As filed with the Securities and Exchange Commission on June 16, 2021
Registration No. 333-233509

UNITED STATES
SECURITIES AND EXCHANGE COMMISSION
Washington, D.C. 20549

Post-Effective Amendment No. 2
on
Form S-8 to Form S-4

REGISTRATION STATEMENT
UNDER THE SECURITIES ACT OF 1933

Gannett Co., Inc.
(Exact name of registrant as specified in its charter)

Delaware
 
38-3910250
(State or other jurisdiction of incorporation or organization)
 
(I.R.S. Employer Identification No.)

7950 Jones Branch Drive
McLean, VA 22107-0910
(Address, including zip code, of registrant's principal executive offices)
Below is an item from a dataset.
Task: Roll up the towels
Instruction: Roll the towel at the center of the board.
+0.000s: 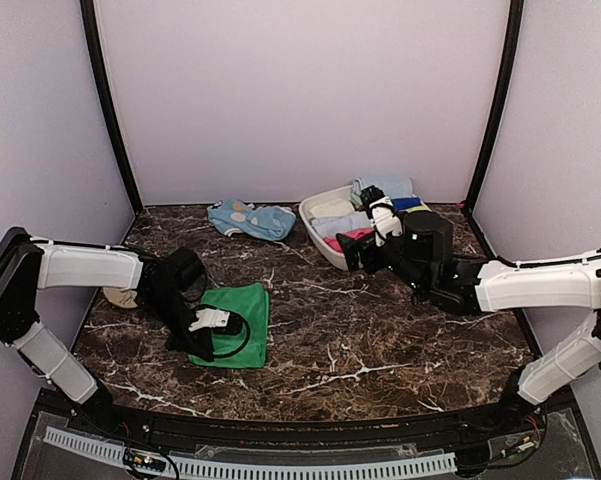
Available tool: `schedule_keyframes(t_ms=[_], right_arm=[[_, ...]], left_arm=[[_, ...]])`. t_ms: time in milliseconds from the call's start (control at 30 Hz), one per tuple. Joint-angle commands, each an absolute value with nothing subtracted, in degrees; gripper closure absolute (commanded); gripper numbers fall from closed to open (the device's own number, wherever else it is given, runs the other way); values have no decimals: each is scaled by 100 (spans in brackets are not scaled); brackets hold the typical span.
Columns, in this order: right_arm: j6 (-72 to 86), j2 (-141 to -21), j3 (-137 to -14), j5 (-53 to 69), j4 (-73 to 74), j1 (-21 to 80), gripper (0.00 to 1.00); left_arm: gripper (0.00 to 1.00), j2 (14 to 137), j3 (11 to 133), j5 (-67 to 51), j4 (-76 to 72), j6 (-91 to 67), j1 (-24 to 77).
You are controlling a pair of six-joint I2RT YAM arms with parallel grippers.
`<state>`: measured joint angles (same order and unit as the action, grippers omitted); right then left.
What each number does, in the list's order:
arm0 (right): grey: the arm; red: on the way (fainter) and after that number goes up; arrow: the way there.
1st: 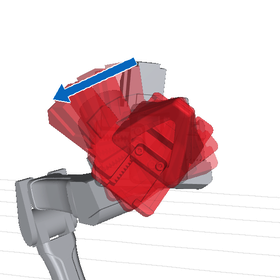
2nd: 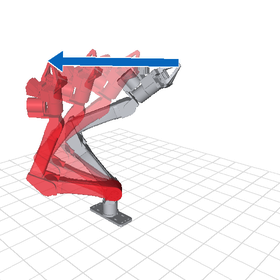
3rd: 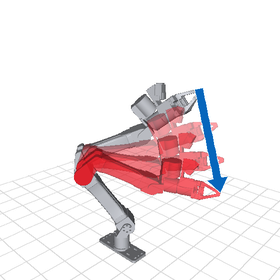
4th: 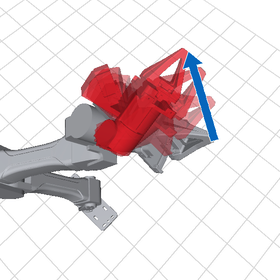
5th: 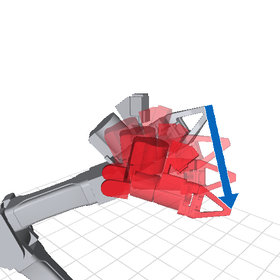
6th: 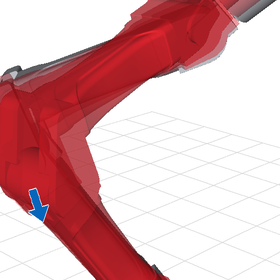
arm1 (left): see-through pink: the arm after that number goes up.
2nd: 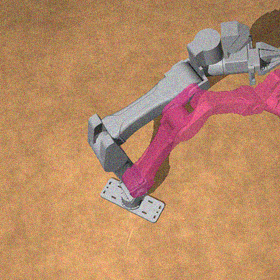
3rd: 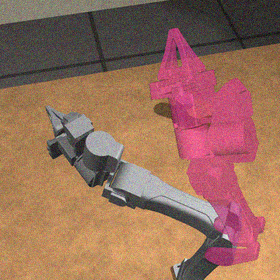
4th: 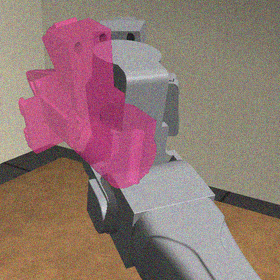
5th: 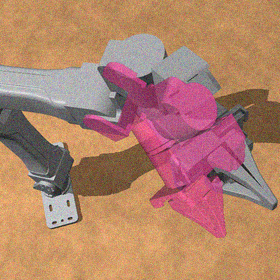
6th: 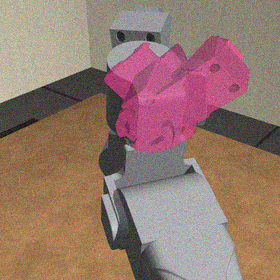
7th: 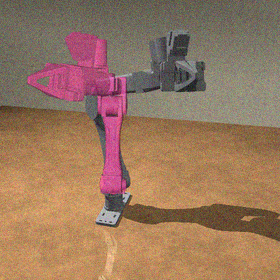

Gannett Media Corp. 401(k) Savings Plan (formerly Gannett Co., Inc. 401(k) Savings Plan)
Gannett Co., Inc. 2015 Deferred Compensation Plan
(Full Title of Plan)

Polly Grunfeld Sack, Esq.
General Counsel
175 Sully’s Trail
Pittsford, NY 14534
(585) 598-0032
(Name and address, including zip code, and telephone number, including area code, of agent for service)

Copies to:
Kayla Klos, Esq.
Harter Secrest & Emery LLP
50 Fountain Plaza, Suite 1000
Buffalo, NY 14202
(716) 853-1616

Indicate by check mark whether the registrant is a large accelerated filer, an accelerated filer, a non-accelerated filer, a smaller reporting company or an emerging growth company. See the definitions of “large accelerated filer,” “accelerated filer,” “smaller reporting company” and “emerging growth company” in Rule 12b-2 of the Exchange Act.

Large accelerated filer
Accelerated filer
Non-accelerated filer
Smaller reporting company
   
Emerging growth company

If an emerging growth company, indicate by check mark if the registrant has elected not to use the extended transition period for complying with any new or revised financial accounting standards provided pursuant to Section 7(a)(2)(B) of the Securities Act.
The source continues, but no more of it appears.